## Supplied material
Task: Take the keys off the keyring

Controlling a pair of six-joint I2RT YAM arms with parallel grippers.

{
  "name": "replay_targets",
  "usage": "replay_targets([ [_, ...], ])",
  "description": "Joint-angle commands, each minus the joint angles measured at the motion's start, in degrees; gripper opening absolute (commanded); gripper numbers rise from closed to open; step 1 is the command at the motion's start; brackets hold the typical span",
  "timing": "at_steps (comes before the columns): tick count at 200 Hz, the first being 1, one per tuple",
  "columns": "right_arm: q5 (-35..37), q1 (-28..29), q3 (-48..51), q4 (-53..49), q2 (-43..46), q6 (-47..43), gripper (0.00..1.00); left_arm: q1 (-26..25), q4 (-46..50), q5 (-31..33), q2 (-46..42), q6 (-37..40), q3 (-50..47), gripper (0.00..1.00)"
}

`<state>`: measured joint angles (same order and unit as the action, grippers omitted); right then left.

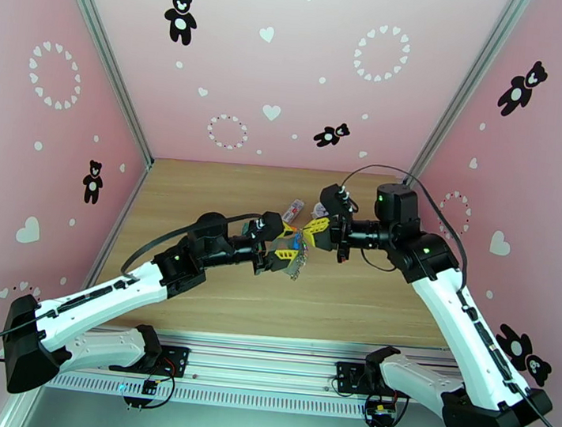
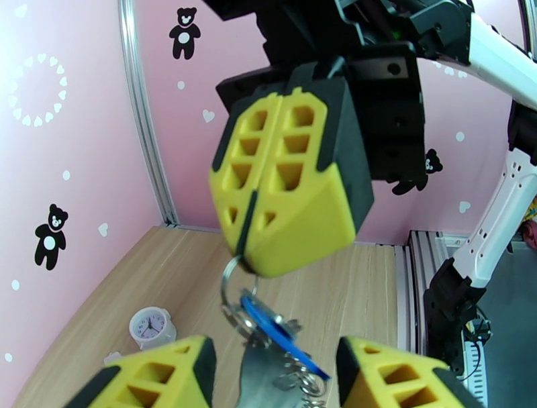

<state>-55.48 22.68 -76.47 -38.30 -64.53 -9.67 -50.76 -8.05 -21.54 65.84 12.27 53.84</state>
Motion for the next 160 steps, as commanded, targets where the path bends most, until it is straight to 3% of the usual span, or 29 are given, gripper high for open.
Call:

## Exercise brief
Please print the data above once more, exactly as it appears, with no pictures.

## Finished exercise
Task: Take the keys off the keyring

Controlling a pair of six-joint I2RT YAM arms with parallel grippers.

{
  "name": "replay_targets",
  "usage": "replay_targets([ [_, ...], ])",
  "description": "Joint-angle commands, each minus the joint angles measured at the motion's start, in degrees; gripper opening absolute (commanded); gripper numbers rise from closed to open; step 1 is the command at the motion's start; brackets hold the typical span",
  "timing": "at_steps (comes before the columns): tick count at 200 Hz, the first being 1, one per tuple",
  "columns": "right_arm: q5 (-35..37), q1 (-28..29), q3 (-48..51), q4 (-53..49), q2 (-43..46), q6 (-47..43), gripper (0.00..1.00); left_arm: q1 (-26..25), q4 (-46..50), q5 (-31..33), q2 (-46..42), q6 (-37..40), q3 (-50..47), gripper (0.00..1.00)"
}

`<state>`: measured joint angles (same order and unit as the action, grippers omitted); right then left.


<state>-55.48 22.68 -76.47 -38.30 -64.53 -9.67 -50.76 -8.05 -21.54 65.84 12.27 53.84</state>
Motion for the next 160 steps, as commanded, targets where the path bends most, until it is straight to 3% of the usual span, or 29 are given, gripper high for open.
Call:

The reply to this exercise is complete.